It never fails.
Someone finds what they think is a juicy “gotcha” on someone they don’t like, and they throw it on social media to “inform” everyone of the “shocking” revelation.
It gets tons of likes/RTs/hearts, etc.
But oftentimes the “gotcha” is either not true or highly deceptive, not telling the full picture.
Such was the case this morning when a self-proclaimed “#Resist” Twitter user by the name of Akki tweeted out net worth figures for Senate Majority Leader Mitch McConnell (R-KY) in order to insinuate something sinister was behind the sharp rise in the numbers. Here’s what he tweeted:
As of this writing, his tweet has nearly 11,300 retweets and nearly 24,000 likes.

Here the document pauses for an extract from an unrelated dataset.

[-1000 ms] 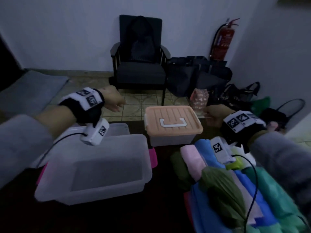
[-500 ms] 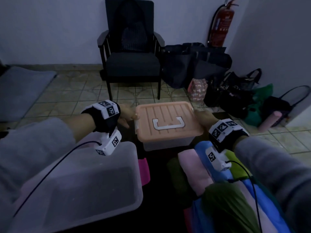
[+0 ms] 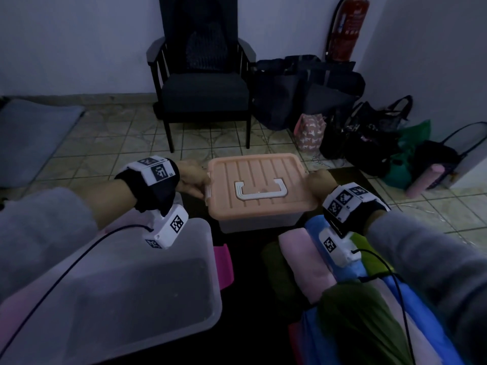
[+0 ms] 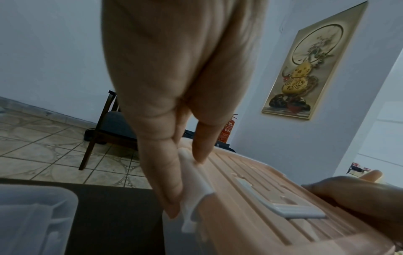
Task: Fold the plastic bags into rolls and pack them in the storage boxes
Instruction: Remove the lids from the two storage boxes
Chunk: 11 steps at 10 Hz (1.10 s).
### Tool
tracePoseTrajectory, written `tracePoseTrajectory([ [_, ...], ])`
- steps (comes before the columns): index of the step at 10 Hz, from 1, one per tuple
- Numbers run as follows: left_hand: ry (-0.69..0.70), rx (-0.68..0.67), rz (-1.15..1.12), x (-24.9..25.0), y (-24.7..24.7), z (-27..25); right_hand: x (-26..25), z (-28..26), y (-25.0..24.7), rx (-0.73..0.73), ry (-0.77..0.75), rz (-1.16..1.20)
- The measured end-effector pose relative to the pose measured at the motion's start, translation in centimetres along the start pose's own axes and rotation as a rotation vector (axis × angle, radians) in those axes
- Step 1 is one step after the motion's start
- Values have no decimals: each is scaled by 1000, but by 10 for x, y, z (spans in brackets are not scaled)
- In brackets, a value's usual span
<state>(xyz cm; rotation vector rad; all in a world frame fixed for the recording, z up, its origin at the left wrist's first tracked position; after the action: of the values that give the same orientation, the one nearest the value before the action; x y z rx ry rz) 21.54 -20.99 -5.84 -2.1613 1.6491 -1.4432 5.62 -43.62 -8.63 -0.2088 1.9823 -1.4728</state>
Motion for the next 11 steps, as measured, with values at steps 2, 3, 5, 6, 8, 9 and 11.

Liberal New York Times columnist Nicholas Kristof saw the tweet and quote RT’d it, asking for comment from the Senator:
That tweet has over to 1,800 retweets and 4,300 likes.
The only problem with the insinuation that McConnell got rich from nefarious means is that it’s not true:
— Alex Howard (@digiphile) July 31, 2019
From that Snopes piece:
That influx was the result of an inheritance his wife received upon the death of her mother, and that information has been part of public discourse since 2014, when it became campaign fodder for McConnell’s Democratic opponent, Allison Lundergan Grimes:
Although the meme and the campaign ad upon which it was likely based were set up to make it seem as if McConnell’s wealth increase were the result of his role in the Senate and thus involved unethical or illegal activities, most of his net worth actually derives from his wife, Transportation Secretary Elaine Chao, who hails from a wealthy business family and married McConnell in 1993.

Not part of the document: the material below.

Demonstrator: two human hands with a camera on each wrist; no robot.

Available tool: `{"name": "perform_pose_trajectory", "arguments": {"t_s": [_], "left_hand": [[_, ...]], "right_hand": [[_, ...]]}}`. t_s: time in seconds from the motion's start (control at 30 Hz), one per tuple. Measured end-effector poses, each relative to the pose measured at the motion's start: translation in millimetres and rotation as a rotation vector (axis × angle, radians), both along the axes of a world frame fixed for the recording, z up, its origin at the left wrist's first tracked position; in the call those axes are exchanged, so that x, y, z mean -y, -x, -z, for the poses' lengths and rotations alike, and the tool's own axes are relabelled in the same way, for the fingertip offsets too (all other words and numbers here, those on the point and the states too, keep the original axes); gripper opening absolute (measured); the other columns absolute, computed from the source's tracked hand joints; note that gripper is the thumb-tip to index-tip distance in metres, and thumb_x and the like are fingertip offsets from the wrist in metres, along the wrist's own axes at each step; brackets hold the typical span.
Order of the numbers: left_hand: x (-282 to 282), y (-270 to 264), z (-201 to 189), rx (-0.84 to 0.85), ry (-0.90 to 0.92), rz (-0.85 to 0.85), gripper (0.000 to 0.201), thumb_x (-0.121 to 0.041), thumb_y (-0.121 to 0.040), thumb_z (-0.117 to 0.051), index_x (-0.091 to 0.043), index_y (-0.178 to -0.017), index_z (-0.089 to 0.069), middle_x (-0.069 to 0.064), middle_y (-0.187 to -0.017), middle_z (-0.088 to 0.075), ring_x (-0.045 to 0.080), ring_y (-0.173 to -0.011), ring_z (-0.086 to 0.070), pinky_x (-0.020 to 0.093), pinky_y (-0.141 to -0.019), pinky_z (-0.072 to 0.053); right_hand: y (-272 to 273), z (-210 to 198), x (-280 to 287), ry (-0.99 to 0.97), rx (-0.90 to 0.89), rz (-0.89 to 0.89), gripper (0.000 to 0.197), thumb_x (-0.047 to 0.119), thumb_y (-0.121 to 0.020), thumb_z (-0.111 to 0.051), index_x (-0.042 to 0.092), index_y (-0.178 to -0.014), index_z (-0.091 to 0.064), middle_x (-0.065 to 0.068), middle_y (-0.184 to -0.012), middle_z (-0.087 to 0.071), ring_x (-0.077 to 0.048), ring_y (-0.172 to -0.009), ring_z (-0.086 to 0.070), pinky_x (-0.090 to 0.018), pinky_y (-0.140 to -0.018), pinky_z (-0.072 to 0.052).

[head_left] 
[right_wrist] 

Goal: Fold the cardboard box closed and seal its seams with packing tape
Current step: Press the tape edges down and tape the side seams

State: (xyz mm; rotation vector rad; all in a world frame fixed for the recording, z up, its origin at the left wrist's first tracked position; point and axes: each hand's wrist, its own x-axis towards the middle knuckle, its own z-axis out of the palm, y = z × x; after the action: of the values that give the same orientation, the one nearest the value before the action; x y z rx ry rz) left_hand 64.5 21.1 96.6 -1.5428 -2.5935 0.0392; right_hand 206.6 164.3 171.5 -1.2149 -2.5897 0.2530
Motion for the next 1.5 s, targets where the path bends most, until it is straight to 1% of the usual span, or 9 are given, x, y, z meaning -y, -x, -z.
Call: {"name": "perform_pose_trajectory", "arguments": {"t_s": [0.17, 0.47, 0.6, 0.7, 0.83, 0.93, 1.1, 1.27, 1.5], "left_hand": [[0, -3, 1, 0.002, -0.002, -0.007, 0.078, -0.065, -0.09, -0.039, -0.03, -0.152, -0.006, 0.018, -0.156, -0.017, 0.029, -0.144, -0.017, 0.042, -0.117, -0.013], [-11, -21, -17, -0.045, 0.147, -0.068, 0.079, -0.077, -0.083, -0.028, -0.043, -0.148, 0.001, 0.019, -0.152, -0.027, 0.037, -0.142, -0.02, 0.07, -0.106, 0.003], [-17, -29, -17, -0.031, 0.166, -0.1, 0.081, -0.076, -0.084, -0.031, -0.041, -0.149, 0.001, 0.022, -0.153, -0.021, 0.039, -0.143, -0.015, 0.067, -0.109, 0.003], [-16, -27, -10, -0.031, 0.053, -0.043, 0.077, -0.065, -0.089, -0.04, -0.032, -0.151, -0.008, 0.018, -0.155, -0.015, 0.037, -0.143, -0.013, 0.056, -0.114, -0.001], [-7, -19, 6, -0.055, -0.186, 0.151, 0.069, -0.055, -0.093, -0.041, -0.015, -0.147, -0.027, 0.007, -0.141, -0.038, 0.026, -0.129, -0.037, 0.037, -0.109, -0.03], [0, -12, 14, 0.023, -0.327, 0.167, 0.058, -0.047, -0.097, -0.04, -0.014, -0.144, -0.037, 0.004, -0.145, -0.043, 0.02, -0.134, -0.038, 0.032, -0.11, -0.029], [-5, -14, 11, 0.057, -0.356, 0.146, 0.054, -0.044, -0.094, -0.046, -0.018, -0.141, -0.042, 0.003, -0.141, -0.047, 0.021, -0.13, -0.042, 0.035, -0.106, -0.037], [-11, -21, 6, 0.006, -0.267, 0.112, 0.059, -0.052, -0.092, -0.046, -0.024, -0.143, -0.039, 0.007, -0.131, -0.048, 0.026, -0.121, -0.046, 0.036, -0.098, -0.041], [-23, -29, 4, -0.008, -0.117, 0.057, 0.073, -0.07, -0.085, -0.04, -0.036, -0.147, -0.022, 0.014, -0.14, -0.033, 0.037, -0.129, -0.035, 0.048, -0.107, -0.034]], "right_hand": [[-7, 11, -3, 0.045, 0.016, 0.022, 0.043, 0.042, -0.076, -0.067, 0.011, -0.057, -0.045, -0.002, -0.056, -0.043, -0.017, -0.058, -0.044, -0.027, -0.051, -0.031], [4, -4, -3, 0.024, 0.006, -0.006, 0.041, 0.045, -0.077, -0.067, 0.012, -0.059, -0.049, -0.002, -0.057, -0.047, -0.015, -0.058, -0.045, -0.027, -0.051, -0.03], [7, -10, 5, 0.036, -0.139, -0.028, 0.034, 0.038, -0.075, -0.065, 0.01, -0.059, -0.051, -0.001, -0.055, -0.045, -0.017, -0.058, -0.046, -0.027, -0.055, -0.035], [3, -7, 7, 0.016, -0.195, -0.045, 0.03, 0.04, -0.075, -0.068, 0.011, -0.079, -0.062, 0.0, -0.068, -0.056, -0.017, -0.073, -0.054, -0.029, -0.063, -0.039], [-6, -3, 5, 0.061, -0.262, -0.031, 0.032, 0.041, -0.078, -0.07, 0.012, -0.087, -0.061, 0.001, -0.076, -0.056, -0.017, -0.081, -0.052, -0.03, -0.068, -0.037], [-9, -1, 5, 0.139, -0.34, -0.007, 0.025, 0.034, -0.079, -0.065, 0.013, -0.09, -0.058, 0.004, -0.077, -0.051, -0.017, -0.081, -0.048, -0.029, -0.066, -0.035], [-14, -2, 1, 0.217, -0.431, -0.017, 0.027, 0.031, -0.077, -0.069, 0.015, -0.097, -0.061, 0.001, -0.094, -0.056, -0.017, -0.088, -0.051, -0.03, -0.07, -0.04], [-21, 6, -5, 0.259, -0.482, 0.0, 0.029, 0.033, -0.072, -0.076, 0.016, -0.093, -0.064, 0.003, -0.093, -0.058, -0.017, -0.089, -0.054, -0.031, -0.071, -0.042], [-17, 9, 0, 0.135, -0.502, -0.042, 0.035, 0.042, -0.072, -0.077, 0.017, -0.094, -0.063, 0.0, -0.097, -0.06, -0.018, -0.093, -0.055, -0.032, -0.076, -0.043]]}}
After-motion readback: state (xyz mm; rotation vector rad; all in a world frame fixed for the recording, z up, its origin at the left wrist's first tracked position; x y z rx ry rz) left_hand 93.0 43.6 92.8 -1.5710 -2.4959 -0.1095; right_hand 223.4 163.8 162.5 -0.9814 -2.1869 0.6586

Instead of issuing a correction of his own, Kristof simply retweeted Howard’s tweet.
In contrast to the thousands of RTs and likes both Akki and Kristof received for their tweets, Howard’s currently has a mere 6 retweets and 39 likes.
To make the fake news even worse, neither “Akki” nor Kristof have deleted their original tweets.

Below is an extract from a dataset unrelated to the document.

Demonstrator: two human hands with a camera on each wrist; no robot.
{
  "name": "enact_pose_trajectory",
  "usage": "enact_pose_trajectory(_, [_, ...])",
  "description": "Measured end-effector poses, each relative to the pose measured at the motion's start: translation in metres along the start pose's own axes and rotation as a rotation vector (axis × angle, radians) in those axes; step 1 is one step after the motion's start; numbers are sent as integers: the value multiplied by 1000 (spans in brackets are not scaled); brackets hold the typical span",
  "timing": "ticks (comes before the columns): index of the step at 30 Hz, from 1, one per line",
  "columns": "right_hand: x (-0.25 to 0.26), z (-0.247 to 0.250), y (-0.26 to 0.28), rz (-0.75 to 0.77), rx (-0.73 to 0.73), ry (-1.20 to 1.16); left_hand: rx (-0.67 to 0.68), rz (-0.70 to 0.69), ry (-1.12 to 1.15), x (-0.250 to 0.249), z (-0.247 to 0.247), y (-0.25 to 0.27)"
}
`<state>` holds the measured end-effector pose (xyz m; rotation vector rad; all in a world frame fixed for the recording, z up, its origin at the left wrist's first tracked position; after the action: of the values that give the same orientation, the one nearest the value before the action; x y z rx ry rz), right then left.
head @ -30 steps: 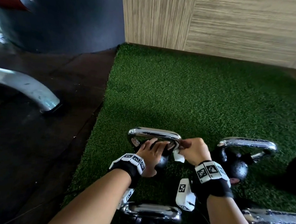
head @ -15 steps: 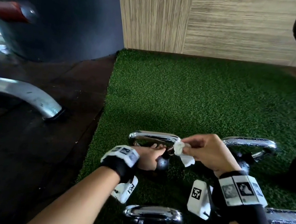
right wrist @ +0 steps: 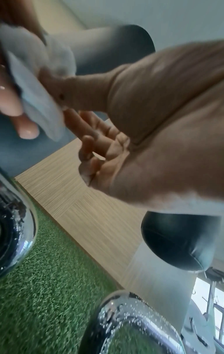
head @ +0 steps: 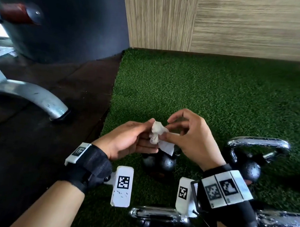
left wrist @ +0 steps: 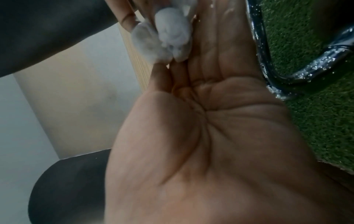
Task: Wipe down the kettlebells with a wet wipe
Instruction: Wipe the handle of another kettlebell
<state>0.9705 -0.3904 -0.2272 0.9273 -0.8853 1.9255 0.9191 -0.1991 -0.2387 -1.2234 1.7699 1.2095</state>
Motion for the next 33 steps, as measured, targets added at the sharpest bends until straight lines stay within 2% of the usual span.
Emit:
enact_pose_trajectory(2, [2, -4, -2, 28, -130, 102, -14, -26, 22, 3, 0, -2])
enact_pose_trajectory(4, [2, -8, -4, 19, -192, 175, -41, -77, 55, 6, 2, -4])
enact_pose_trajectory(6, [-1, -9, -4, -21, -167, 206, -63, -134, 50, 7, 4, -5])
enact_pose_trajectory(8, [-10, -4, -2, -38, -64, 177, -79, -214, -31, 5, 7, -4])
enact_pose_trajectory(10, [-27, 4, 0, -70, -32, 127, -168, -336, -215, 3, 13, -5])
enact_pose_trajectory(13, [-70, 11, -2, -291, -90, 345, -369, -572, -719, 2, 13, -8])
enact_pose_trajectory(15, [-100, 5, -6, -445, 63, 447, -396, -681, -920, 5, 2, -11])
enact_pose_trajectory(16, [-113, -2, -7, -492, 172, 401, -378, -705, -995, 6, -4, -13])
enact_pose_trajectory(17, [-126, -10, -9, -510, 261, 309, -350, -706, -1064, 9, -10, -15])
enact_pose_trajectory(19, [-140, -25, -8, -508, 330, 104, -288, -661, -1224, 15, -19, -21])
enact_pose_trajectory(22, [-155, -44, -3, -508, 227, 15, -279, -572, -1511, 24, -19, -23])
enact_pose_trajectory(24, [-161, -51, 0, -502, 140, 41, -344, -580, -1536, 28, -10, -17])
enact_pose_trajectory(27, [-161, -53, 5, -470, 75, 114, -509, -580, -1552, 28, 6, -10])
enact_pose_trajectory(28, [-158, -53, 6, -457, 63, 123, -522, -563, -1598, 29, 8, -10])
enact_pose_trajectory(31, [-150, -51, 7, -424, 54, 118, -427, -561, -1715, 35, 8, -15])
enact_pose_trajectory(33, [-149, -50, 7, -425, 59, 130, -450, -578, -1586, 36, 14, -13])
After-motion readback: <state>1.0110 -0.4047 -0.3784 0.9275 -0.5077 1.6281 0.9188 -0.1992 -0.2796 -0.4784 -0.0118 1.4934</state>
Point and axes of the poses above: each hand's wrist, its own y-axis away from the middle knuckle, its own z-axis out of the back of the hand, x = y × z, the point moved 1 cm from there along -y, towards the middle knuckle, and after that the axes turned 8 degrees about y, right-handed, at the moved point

Team Mitch roasted the columnist for it:
This is how fake news is manufactured.
3,000 likes on the question.
16 likes on the shameful correction. pic.twitter.com/OueN9Bod0P
— Team Mitch (Text MITCH to 47360) (@Team_Mitch) July 31, 2019
I’ve said it a million times: If you get something wrong on social media, don’t just amplify someone’s correction (or your own), delete your original post.
It’s what an honest person would do, anyway.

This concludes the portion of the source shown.